» **Given data**
====================
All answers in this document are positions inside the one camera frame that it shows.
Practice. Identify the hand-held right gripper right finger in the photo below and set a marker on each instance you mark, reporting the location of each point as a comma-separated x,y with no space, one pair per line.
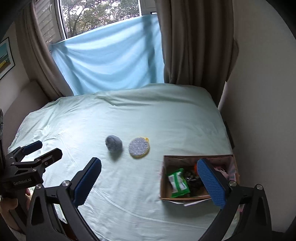
210,183

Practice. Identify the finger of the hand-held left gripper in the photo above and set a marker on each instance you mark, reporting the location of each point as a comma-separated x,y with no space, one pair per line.
52,157
32,146

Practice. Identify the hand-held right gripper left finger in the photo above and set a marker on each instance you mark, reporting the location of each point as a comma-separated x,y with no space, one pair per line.
89,183

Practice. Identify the pale pink fabric item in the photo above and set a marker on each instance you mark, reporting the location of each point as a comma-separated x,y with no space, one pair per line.
222,172

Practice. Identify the dark patterned scrunchie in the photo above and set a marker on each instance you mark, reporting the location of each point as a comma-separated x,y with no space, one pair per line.
193,182

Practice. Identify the orange pompom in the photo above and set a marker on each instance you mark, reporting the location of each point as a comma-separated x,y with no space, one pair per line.
195,167

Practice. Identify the green wipes packet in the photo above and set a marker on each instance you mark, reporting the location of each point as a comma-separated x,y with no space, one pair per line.
179,183

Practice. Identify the cardboard box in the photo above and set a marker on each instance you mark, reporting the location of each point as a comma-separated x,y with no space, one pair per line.
166,185

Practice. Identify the grey fuzzy ball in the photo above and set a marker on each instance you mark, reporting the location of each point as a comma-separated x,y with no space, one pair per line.
113,144

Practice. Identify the round grey yellow-edged sponge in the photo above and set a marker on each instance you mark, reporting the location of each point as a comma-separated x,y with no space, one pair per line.
139,148

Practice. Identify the person's left hand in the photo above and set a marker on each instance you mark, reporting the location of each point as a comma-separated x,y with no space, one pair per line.
7,208

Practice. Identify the pale green bed sheet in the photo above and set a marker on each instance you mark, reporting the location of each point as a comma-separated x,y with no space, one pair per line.
138,111

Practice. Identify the beige curtain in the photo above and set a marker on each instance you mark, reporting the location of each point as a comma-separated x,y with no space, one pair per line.
39,58
196,46

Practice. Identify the light blue hanging cloth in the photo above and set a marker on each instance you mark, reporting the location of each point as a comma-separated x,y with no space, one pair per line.
111,60

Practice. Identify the grey slatted shutter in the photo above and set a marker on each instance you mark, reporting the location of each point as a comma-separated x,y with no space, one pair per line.
48,20

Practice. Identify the white framed window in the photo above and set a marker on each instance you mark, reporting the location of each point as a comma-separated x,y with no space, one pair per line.
99,16

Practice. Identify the framed wall picture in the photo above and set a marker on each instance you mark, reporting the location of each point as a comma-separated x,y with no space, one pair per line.
5,58

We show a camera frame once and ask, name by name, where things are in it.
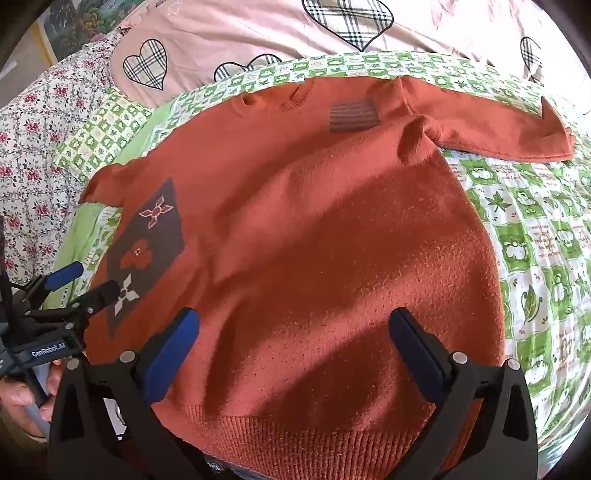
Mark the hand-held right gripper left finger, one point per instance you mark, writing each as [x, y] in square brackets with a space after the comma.
[170, 357]

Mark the framed wall picture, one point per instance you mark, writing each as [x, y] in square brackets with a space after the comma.
[69, 23]

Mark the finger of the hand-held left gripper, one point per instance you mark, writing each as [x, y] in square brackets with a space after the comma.
[102, 294]
[64, 274]

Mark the pink heart-print duvet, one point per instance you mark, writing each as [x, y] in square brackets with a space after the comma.
[221, 32]

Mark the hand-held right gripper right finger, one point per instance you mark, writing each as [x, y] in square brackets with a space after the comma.
[413, 355]

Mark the person's left hand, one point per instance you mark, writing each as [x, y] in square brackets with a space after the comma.
[18, 408]

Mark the orange knit sweater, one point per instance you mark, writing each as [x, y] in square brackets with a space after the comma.
[300, 221]

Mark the floral bed sheet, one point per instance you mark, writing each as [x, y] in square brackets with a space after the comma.
[32, 152]

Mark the green checkered cartoon blanket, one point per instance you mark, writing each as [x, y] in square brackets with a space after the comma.
[531, 240]

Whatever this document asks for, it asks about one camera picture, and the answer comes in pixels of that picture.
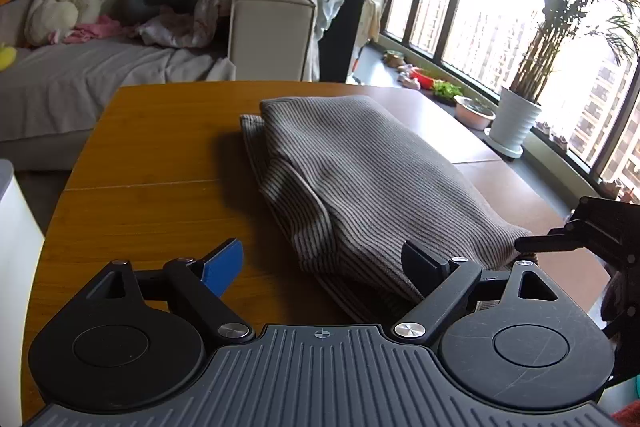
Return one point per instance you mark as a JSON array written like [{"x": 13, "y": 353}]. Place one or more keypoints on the pink slipper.
[
  {"x": 407, "y": 69},
  {"x": 410, "y": 82}
]

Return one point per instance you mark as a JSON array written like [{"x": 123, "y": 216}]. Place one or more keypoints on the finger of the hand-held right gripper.
[{"x": 540, "y": 244}]

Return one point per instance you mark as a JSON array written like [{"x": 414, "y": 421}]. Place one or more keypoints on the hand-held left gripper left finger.
[{"x": 222, "y": 264}]

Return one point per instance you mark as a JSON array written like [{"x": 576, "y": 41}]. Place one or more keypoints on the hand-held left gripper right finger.
[{"x": 420, "y": 264}]

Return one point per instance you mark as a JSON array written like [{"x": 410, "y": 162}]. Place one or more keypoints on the pink cloth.
[{"x": 95, "y": 31}]

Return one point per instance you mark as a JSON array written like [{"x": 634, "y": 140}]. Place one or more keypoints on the beige sofa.
[{"x": 272, "y": 37}]

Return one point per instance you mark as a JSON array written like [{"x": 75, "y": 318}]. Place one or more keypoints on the striped knit sweater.
[{"x": 350, "y": 167}]

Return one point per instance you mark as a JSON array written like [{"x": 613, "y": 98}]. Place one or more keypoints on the white appliance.
[{"x": 20, "y": 282}]

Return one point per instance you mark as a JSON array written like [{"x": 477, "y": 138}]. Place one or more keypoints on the person's right hand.
[{"x": 622, "y": 292}]

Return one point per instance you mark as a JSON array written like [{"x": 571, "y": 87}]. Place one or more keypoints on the small yellow plush toy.
[{"x": 6, "y": 57}]

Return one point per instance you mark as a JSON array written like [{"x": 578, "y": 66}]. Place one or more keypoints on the small brown planter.
[{"x": 394, "y": 58}]

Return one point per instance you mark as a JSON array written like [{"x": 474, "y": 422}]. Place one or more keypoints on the black window frame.
[{"x": 414, "y": 12}]

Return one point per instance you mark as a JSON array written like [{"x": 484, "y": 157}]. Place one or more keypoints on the red container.
[{"x": 425, "y": 79}]

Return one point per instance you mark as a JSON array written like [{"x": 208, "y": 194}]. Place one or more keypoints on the beige hanging cloth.
[{"x": 371, "y": 19}]

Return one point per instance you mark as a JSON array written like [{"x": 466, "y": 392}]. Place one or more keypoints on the grey sofa cover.
[{"x": 75, "y": 74}]

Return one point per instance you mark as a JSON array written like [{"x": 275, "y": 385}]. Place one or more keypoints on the white crumpled cloth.
[{"x": 170, "y": 29}]

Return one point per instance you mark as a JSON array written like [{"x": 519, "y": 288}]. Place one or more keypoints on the palm plant in white pot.
[{"x": 515, "y": 122}]

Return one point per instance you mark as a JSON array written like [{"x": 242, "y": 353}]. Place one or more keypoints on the green plant tray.
[{"x": 446, "y": 89}]

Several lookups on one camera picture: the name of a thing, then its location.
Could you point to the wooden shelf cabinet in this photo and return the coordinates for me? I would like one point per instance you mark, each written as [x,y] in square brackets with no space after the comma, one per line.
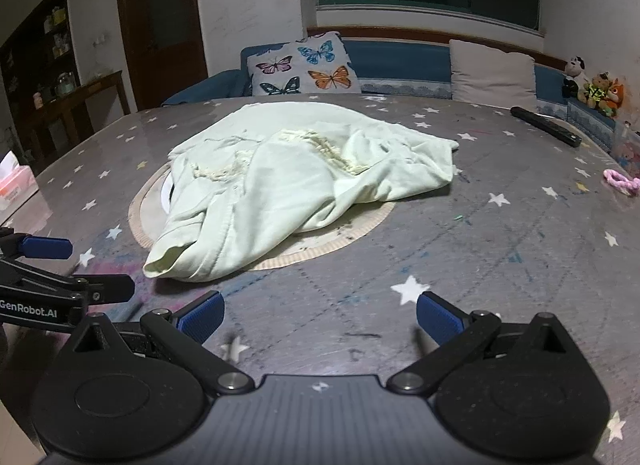
[45,45]

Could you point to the beige pillow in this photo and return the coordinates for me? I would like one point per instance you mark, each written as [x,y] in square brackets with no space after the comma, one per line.
[492,75]

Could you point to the clear plastic toy bag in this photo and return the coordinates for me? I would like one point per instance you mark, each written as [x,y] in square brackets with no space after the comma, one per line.
[627,150]

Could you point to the panda plush toy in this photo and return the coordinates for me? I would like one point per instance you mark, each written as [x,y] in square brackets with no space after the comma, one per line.
[576,67]

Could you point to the pale green box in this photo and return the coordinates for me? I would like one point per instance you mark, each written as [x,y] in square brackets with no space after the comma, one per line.
[60,15]

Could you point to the orange fox plush toy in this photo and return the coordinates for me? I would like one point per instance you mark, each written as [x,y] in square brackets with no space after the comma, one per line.
[615,92]

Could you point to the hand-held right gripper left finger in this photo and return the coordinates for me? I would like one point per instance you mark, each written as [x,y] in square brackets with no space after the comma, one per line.
[202,317]

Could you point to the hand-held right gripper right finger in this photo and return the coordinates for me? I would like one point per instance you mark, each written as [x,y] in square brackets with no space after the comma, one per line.
[440,317]

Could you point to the dark wooden door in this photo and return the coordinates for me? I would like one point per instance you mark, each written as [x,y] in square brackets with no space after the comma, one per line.
[160,20]

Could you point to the light green garment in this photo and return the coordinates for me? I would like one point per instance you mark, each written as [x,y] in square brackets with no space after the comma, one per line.
[280,185]

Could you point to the wooden side table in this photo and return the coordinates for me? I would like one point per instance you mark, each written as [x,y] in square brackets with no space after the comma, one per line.
[90,90]

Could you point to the pink white tissue pack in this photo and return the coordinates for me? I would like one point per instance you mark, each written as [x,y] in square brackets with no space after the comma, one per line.
[17,185]

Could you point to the blue sofa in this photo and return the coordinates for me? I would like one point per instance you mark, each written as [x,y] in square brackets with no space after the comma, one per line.
[400,62]

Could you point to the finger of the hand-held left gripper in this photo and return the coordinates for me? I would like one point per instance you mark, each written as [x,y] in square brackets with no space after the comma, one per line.
[45,248]
[110,289]

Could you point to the white wall switch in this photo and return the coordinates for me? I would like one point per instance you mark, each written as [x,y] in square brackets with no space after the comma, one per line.
[100,40]

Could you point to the glass jar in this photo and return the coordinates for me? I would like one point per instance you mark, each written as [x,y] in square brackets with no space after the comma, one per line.
[65,85]

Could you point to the black remote control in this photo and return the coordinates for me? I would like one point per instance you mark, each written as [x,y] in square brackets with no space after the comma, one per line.
[545,126]

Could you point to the grey starred tablecloth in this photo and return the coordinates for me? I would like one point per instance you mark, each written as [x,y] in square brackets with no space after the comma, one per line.
[500,255]

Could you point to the brown wooden rail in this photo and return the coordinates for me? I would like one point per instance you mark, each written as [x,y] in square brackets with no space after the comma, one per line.
[400,34]

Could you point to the butterfly print pillow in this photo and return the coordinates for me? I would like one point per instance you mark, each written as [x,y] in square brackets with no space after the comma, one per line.
[300,65]

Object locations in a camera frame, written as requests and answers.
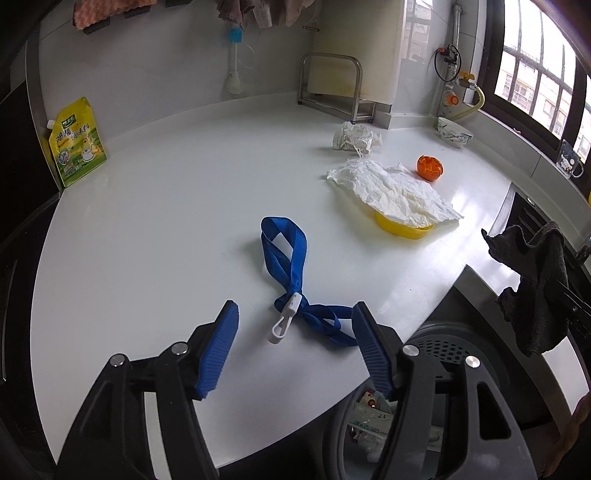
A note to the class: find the metal cutting board rack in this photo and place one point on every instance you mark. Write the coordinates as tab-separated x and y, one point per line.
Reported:
356	92

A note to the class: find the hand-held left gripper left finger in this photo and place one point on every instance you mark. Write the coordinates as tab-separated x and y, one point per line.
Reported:
214	350

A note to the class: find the black sink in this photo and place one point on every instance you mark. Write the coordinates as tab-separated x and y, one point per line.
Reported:
526	212

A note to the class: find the white patterned bowl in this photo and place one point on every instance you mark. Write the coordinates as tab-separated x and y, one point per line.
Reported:
455	134

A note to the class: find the yellow green seasoning pouch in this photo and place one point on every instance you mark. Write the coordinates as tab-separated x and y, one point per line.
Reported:
76	147

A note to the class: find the dark window frame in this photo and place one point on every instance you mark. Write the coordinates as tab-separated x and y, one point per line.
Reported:
491	46

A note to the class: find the metal gas pipe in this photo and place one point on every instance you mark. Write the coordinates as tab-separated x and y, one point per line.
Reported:
457	23

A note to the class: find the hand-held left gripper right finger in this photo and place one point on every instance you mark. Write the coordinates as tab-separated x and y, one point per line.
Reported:
374	350

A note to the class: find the grey hanging cloth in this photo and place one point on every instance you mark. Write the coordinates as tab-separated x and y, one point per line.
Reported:
231	9

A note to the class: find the white paper towel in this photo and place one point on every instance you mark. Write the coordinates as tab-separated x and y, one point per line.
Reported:
392	194

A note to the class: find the white cutting board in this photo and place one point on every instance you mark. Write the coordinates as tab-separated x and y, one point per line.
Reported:
360	46

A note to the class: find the yellow plastic dish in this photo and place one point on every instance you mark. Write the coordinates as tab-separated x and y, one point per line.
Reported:
401	230

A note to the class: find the clear plastic packet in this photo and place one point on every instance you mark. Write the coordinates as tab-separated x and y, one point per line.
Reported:
369	424

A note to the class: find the grey perforated wastebasket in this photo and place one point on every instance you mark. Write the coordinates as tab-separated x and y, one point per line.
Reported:
434	346

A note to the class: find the white tissue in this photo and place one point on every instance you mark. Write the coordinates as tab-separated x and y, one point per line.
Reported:
358	137

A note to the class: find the white bottle brush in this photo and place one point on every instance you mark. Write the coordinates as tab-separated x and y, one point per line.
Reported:
234	83

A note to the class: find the pink hanging cloth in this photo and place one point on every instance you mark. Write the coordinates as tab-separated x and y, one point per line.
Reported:
281	11

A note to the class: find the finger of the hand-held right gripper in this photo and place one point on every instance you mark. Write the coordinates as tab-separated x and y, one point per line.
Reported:
584	253
578	299

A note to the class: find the black kitchen appliance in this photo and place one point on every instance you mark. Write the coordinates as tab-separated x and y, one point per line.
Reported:
18	161

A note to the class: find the clear cartoon mug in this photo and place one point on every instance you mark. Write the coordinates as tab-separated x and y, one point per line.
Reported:
567	159

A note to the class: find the dark grey cloth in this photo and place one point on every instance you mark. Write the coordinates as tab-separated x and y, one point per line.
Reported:
540	286

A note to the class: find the gas valve with orange knob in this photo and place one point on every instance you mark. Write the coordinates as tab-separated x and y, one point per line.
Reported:
451	98

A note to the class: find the pink wavy dishcloth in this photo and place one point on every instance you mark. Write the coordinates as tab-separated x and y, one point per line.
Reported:
97	14

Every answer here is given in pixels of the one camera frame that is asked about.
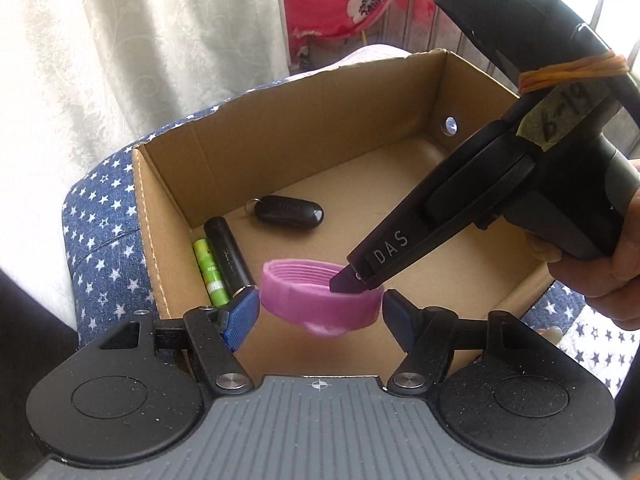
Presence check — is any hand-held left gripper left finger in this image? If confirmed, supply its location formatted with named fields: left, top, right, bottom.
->
left=97, top=285, right=261, bottom=396

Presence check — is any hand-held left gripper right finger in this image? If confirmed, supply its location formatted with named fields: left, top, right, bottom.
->
left=381, top=287, right=543, bottom=393

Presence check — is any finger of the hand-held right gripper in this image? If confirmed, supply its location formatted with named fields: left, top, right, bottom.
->
left=331, top=267, right=387, bottom=295

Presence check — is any pink plastic lid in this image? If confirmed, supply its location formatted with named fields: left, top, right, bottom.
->
left=261, top=258, right=385, bottom=337

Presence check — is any green lip balm stick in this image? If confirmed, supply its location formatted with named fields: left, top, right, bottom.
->
left=192, top=239, right=230, bottom=308

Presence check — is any black lipstick tube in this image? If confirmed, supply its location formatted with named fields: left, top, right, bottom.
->
left=204, top=216, right=258, bottom=298

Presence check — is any black key fob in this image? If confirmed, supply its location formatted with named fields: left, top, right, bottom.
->
left=244, top=195, right=325, bottom=231

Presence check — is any brown cardboard box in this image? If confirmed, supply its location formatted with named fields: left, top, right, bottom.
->
left=131, top=49, right=556, bottom=378

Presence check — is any person's right hand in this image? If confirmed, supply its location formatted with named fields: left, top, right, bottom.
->
left=529, top=159, right=640, bottom=332

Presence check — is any yellow tape label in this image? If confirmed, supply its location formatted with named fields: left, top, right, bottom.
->
left=517, top=82, right=610, bottom=152

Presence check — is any orange rubber band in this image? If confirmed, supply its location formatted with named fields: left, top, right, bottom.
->
left=519, top=54, right=632, bottom=94

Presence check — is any metal railing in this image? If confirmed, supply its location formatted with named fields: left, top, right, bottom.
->
left=360, top=0, right=640, bottom=111

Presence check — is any white patterned curtain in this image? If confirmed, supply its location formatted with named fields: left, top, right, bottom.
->
left=0, top=0, right=291, bottom=341

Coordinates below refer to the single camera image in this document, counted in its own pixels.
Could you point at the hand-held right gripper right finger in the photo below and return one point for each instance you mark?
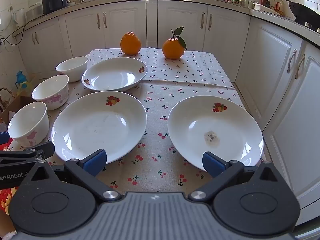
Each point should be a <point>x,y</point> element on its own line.
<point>212,163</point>

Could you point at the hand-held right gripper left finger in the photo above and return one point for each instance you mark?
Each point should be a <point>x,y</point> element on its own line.
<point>96,161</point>

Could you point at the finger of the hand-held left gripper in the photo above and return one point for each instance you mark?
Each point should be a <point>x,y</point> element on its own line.
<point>27,153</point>
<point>3,138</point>

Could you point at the white pink flower bowl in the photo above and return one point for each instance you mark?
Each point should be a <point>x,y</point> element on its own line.
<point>53,97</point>
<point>30,130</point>

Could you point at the stained white fruit print plate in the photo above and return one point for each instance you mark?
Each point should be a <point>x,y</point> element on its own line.
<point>200,120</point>

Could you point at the white flower print plate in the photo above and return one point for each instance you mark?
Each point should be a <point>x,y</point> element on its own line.
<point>112,77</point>

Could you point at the white ceramic bowl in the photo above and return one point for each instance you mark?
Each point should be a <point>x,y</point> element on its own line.
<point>72,70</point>

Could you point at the red printed bag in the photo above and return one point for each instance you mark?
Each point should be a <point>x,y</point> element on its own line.
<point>6,200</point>

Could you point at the cardboard box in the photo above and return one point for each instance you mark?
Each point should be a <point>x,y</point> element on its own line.
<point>17,105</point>

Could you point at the wicker basket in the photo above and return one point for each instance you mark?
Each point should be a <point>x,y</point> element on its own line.
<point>5,100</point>

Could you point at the blue plastic toy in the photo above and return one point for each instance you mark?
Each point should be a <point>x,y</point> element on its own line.
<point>21,80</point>

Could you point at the cherry print tablecloth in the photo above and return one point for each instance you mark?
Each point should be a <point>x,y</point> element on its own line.
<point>160,110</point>

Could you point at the white electric kettle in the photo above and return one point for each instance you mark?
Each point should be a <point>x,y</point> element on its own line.
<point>19,18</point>

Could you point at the orange citrus fruit with leaves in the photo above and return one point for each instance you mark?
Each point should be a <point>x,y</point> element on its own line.
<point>173,48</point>

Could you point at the white countertop appliance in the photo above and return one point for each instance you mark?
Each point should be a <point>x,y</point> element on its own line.
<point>34,12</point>

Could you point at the white plastic tray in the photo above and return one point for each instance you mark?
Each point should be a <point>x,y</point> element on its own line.
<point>265,9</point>

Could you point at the clear glass bottle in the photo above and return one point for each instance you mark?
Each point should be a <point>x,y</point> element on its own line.
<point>245,1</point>

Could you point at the cooking oil bottle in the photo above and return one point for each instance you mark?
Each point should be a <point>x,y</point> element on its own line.
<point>280,5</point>

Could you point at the black wok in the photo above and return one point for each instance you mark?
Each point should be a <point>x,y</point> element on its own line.
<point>302,11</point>

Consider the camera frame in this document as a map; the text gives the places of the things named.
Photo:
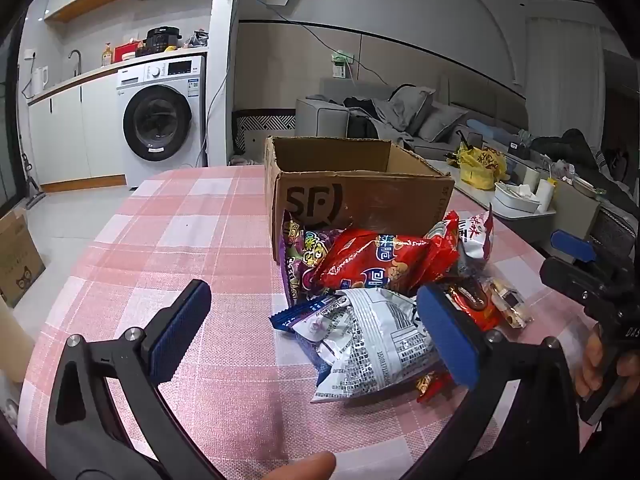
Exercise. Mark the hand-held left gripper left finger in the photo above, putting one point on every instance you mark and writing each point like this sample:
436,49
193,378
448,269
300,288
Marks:
175,332

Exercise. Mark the person's right hand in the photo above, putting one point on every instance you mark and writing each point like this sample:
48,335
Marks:
590,360

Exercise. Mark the green wall socket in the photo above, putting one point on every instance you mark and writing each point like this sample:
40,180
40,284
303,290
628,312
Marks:
342,62

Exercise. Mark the grey pillow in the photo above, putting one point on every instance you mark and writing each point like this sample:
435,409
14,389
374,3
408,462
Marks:
442,120

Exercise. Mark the person's left hand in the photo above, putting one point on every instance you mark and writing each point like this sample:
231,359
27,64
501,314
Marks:
305,467

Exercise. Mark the grey sofa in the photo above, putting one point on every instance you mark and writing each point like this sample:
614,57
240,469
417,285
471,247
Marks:
320,115

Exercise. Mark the red box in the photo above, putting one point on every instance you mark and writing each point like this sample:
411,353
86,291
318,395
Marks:
127,52

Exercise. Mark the white red noodle snack bag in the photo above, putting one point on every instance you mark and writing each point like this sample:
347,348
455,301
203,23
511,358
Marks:
475,235
370,345

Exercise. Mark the white cup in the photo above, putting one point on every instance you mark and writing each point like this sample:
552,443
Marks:
546,192

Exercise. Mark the floor mop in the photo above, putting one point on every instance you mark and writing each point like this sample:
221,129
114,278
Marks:
30,180

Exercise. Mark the kitchen faucet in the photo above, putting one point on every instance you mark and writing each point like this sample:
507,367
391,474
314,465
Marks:
76,60

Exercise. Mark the small red candy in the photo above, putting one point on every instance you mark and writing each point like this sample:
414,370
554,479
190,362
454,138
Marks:
432,387

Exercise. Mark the blue snack wrapper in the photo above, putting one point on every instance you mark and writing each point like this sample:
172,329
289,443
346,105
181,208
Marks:
300,312

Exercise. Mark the yellow soap bottle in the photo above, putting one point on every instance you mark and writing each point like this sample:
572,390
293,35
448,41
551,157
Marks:
106,56

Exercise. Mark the grey clothing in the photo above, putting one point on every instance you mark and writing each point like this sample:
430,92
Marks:
400,110

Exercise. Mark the white dish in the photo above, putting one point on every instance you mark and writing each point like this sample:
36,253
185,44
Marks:
515,200

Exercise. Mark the dark cloth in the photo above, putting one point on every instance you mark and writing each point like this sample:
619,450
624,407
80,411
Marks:
575,152

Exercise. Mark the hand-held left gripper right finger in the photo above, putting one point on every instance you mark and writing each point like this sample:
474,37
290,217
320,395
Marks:
445,332

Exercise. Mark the red black snack packet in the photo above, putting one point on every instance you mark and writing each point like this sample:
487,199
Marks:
====================
» **Description of the task**
In how many lines of the material does the word "fruit" appear? Respond with the number only.

» **Answer to the problem**
2